HAART-related mitochondrial toxicity has been associated with lactatemia and death, particularly in the case of stavudine [10]. Chronic stavudine use, in addition to lactatemia, has been associated with Miller Fisher syndrome in one case report [8]. It is hypothesized that NRTIs, in particular zidovudine, induce myotoxicity via oxidative stress, inhibition of the mitochondrial machinery, and L-carnitine deficiency [9]. NRTIs may alter the function of the mitochondrial enzyme DNA polymerase gamma, leading to dysfunction or depletion in addition to HIV-induced mitochondrial toxicity [12]. Stavudine has been hypothesized to mimic GBS via the inhibition of the mitochondrial polymerase gamma enzyme [13]. Other HAARTs are likely to affect the mitochondrial machinery via similar mechanisms, as opposed to altering the nuclear to mitochondrial DNA ratios, which has been shown to be an ineffective marker of HAART-associated mitochondrial toxicity [14].

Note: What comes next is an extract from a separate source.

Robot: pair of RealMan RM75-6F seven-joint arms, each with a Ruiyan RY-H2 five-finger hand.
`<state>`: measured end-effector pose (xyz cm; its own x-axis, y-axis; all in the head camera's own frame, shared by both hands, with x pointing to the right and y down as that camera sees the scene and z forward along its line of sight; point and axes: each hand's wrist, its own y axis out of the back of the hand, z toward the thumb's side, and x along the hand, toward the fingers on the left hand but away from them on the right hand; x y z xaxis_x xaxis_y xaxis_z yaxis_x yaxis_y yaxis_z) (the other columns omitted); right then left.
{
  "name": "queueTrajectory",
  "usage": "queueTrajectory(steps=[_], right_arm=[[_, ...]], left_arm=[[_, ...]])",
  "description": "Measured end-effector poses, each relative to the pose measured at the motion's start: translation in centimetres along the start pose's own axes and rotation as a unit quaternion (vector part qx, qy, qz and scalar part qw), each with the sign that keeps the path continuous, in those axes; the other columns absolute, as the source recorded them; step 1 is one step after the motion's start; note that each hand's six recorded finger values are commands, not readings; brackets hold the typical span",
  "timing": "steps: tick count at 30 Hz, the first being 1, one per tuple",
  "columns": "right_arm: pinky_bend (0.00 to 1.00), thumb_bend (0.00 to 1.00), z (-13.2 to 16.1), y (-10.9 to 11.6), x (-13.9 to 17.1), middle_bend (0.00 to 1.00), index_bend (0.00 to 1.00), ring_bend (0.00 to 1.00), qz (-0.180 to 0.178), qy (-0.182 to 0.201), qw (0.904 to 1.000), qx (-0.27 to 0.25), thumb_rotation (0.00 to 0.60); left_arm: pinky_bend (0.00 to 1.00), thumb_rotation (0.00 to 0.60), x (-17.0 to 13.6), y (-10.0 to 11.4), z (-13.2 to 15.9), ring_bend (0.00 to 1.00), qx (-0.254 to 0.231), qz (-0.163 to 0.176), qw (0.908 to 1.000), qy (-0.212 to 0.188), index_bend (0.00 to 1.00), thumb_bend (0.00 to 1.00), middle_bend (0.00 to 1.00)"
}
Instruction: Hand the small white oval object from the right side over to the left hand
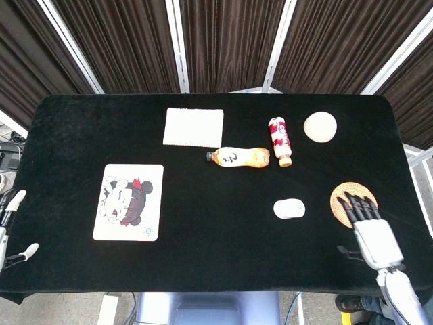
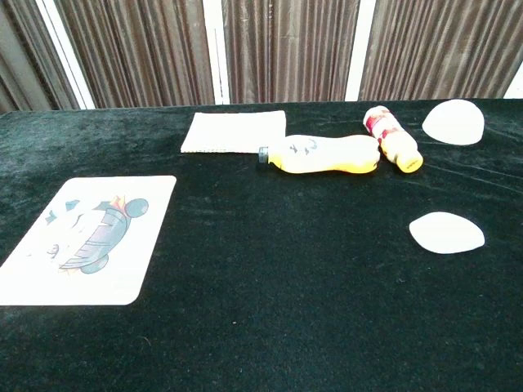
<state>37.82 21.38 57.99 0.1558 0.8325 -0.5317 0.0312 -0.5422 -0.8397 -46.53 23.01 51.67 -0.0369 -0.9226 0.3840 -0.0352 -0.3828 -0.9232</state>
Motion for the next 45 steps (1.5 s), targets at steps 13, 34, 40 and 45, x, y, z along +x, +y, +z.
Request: queueTrajectory(steps=[13,34,40,45], right_arm=[[0.21,0.0,4.1,-5.2,-9.4,0.18,0.12,0.05,0.097,0.067,0.9918,0.051,0.6],[0.58,0.36,6.3,-9.3,-13.5,0.55,0.52,0.4,0.096,0.095,0.9832,0.123,0.6],[0.6,0.46,8.1,-8.3,-13.6,0.57,0.53,0.42,0.062,0.146,0.9764,0.146,0.6],[0.6,0.47,11.1,-6.5,-13.6,0.57,0.53,0.42,0.028,0.228,0.9548,0.189,0.6]], left_arm=[[0.0,0.6,2.0,-1.7,-0.6,0.0,0.028,-0.012,0.9991,0.029,0.0,0.0,0.0],[0.0,0.6,2.9,-2.7,-1.3,0.0,0.036,-0.024,0.998,0.047,0.0,0.0,0.0],[0.0,0.6,3.2,-2.8,-1.5,0.0,0.033,-0.028,0.9977,0.051,0.0,0.0,0.0],[0.0,0.6,3.5,-3.1,-1.6,0.0,0.031,-0.035,0.9974,0.055,0.0,0.0,0.0]])
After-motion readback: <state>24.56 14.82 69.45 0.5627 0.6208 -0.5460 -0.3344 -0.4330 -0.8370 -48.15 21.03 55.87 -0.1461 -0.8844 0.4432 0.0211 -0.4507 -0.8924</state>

One possible treatment of HAART-associated GBS is stabilization of the mitochondria via carnitine therapy. Unfortunately, in our patient, total and free carnitine levels were not measured and vitamin/cofactor therapies were not utilized. These would have been reasonable therapeutic options as the patient responded only minimally to intravenous immunoglobulin treatment, supporting a role of therapy-induced mitochondrial toxicity in addition to an immune-mediated pathophysiology. To further support a neuroimmune mechanism of the disease, IgG anti-ganglioside antibodies to GM1, GM1b, and GD1a may have been useful in the disease classification. Plasmaphoresis, a common therapeutic modality for AMSAN, was not attempted in our patient because of her higher procedural risk secondary to severe HIV-related chronic pulmonary hypertension and cardiomyopathy.

Conclusion

Clinicians should be aware that GBS variants can occur in both adult and pediatric HIV patients on chronic HAART in the absence of an immune reconstitution syndrome. Both mitochondrial toxicity (evidenced by elevated serum lactate) and neuroimmune mechanisms may play a role in disease pathogenesis.